(STORED DATA begins)

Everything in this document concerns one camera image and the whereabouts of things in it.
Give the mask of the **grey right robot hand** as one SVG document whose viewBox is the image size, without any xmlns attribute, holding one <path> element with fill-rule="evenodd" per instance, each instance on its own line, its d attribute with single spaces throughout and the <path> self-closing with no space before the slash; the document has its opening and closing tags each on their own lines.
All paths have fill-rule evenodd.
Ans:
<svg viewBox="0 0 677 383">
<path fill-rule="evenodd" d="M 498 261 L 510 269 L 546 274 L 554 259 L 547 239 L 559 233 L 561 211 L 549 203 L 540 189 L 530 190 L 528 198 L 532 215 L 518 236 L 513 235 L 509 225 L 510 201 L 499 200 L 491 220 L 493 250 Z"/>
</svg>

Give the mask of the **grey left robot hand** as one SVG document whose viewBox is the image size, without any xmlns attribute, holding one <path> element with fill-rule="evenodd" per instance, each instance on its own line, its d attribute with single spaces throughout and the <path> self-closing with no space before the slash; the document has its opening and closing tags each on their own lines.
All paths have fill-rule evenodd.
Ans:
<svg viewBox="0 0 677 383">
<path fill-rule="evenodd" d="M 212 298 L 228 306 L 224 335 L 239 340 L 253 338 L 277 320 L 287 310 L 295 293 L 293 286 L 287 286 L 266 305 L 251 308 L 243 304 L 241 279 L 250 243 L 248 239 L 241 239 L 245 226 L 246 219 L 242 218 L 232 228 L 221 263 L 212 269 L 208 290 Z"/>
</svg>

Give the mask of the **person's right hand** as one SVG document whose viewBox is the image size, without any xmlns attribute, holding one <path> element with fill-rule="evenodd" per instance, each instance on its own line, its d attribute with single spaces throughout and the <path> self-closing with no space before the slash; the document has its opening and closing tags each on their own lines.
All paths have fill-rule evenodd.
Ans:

(STORED DATA ends)

TASK BRIEF: Return the listing above exactly, line for line.

FINISHED EXERCISE:
Everything in this document concerns one camera image and the whereabouts of things in it.
Give the mask of the **grey right robot hand** as one SVG document whose viewBox is the image size, without any xmlns attribute, holding one <path> element with fill-rule="evenodd" per instance, each instance on its own line, its d attribute with single spaces throughout and the <path> self-closing with no space before the slash; the document has its opening and closing tags each on their own lines.
All paths have fill-rule evenodd.
Ans:
<svg viewBox="0 0 677 383">
<path fill-rule="evenodd" d="M 498 261 L 510 269 L 546 274 L 554 259 L 547 239 L 559 233 L 561 211 L 549 203 L 540 189 L 530 190 L 528 198 L 532 215 L 518 236 L 513 235 L 509 225 L 510 201 L 499 200 L 491 220 L 493 250 Z"/>
</svg>

Give the mask of the **grey left robot hand** as one SVG document whose viewBox is the image size, without any xmlns attribute, holding one <path> element with fill-rule="evenodd" per instance, each instance on its own line, its d attribute with single spaces throughout and the <path> self-closing with no space before the slash; the document has its opening and closing tags each on their own lines.
All paths have fill-rule evenodd.
Ans:
<svg viewBox="0 0 677 383">
<path fill-rule="evenodd" d="M 212 298 L 228 306 L 224 335 L 239 340 L 253 338 L 277 320 L 287 310 L 295 293 L 293 286 L 287 286 L 266 305 L 251 308 L 243 304 L 241 279 L 250 243 L 248 239 L 241 239 L 245 226 L 246 219 L 242 218 L 232 228 L 221 263 L 212 269 L 208 290 Z"/>
</svg>

Give the mask of the **person's right hand** as one SVG document whose viewBox is the image size, without any xmlns attribute, holding one <path> element with fill-rule="evenodd" per instance, each instance on its own line, its d attribute with single spaces throughout and the <path> self-closing with no space before the slash; the document has its opening and closing tags each on their own lines.
All paths have fill-rule evenodd.
Ans:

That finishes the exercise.